Owned By A Yellow Lab said:


> Just to clarify: you did not get any 'nasty responses' from me and I never would have mentioned broadband as I don't even understand enough about comps to know what difference that would make! I don't think I was one of the people you asked re sigs back then. Just wanted to make that clear.


Sorry, it was a general comment, though I can remember that yours caused me a problem even back then - but one or two people really made out that I was some sort of imbecile for not phoning my provider and insisting they put in new cables for the entire area so I could see their signatures :ciappa:


----------



## Blitz (Feb 12, 2009)

Sleeping_Lion said:


> I haven't attacked the OP, I haven't read all the responses either, but surely the type of person attracted to use a stud dog will depend on how/where you advertise and screen possible bitch owners? So simply pointing out that adveritising in the small/free ads, or online freebie sites, is unlikely to attract the sort of *customer* you would imagine is breeding for the right reasons, and is there fore (in my mind at least) less likely to be honest.


That is a very good point. But there is constant digs at them for being a byb and demanding to know if the dog is tested and also the bitch.
It really is not helpful to the OP and will probably have lost another member as she will have been made to feel really bad.

We all do things differently.


----------



## chichi (Apr 22, 2012)

Blitz said:


> That is a very good point. But there is constant digs at them for being a byb and demanding to know if the dog is tested and also the bitch.
> It really is not helpful to the OP and will probably have lost another member as she will have been made to feel really bad.
> 
> We all do things differently.


I totally agree. I thought the BYB comments were OTT and uncalled for. Nobody has the right to judge a stud owner as a BYB on the information given by OP here.

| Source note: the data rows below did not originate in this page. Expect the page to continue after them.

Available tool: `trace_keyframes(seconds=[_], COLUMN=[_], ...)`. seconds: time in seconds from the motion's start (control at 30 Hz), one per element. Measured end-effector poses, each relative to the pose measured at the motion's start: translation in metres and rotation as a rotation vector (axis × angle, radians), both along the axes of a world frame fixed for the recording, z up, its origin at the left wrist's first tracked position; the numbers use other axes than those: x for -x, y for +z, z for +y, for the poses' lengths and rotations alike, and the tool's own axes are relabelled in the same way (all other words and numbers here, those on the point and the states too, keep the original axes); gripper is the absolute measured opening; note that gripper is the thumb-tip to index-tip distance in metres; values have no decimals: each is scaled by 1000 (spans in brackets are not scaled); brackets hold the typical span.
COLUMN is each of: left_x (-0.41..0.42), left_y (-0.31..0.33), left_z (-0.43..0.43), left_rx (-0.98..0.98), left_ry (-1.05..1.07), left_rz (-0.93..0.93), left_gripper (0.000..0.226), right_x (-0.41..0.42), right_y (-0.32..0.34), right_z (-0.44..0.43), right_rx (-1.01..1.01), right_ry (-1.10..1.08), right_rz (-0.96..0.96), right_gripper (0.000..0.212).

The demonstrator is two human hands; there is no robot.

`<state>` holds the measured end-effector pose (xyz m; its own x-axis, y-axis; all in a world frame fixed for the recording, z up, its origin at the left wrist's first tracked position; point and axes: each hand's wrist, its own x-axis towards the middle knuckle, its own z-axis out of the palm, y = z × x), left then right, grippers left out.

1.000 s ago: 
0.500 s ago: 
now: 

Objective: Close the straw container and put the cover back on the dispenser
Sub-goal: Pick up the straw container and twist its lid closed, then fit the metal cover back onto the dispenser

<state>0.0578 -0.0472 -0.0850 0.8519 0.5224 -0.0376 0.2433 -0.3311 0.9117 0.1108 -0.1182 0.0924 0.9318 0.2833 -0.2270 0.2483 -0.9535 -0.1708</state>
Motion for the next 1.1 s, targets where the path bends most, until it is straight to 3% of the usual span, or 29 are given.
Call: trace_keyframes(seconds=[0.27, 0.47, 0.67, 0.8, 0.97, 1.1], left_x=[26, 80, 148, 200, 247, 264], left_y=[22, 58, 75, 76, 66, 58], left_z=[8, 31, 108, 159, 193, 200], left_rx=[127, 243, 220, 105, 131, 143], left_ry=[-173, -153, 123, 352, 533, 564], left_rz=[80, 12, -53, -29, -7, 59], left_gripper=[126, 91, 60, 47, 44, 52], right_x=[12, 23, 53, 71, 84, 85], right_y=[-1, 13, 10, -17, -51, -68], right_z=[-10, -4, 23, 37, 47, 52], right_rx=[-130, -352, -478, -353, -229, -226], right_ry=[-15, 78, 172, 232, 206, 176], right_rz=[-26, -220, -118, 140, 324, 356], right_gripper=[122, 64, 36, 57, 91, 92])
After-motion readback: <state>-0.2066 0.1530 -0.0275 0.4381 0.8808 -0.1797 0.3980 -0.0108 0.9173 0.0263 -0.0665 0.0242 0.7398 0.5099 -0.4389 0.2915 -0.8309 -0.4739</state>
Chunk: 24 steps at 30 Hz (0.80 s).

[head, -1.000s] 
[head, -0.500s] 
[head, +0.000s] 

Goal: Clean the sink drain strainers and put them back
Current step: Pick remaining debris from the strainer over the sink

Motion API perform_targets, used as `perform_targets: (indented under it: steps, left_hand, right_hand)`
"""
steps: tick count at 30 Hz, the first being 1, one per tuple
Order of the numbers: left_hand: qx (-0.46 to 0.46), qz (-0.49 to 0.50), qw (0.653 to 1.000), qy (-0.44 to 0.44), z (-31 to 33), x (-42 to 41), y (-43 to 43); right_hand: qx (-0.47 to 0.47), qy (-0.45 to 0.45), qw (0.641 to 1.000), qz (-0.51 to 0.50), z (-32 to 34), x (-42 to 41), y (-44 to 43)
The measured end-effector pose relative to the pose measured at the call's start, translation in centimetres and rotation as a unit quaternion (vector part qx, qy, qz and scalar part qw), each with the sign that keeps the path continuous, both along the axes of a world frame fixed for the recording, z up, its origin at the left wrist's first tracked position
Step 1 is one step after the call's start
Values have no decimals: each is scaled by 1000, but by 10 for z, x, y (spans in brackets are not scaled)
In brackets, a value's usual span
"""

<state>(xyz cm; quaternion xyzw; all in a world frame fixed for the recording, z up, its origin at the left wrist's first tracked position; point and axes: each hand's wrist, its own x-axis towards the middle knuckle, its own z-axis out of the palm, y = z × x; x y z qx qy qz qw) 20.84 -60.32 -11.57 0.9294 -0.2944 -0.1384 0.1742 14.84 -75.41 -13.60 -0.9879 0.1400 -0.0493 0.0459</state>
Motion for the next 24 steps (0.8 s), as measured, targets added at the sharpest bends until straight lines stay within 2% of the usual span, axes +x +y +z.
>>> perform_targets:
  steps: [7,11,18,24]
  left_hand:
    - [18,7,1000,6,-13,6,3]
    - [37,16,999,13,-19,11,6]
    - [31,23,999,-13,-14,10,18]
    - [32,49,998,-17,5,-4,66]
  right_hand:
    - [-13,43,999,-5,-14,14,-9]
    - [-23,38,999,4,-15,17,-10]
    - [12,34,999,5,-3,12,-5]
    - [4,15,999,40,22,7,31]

If my post was judgmental in any way then it came across in the wrong way. I merely wanted go give the OP a little food for thought....as not all stud owners realise that they are responsible...jointly with the bitch owner...for any puppies produced. Well thats how I feel anyway. Also wanted to stress the importance of a contract...for the OPs protection for any future stud services offered.


----------



## cinnamontoast (Oct 24, 2010)

Owned By A Yellow Lab said:


> My apologies guys - I didn't realise it was filling a whole screen because it doesn't on mine for some reason. I will adjust it now!


Tons better!


----------



## Freyja (Jun 28, 2008)

I haven't read the whole thread completely so I don't know if anyone else has suggested this.

If you feel the bitch owner has access to another kc male who he might try to register as the sire of any pups you should contact the kc. You say you ahve seen the bitches paperwork so you must know her reistered name. Tell them there is an issue over the stud fee and you will not signed any paper work untill it is sorted. Tell them although you have no proof you fear he may try to register any resulting pups as being by another sire.

We had an issue once with the owner of a bitch not about a stud fee but about someting else I can't remember what it was but the KC flagged the bitch so no pups could be registered with a date of birth between certain dates without them contacting me first.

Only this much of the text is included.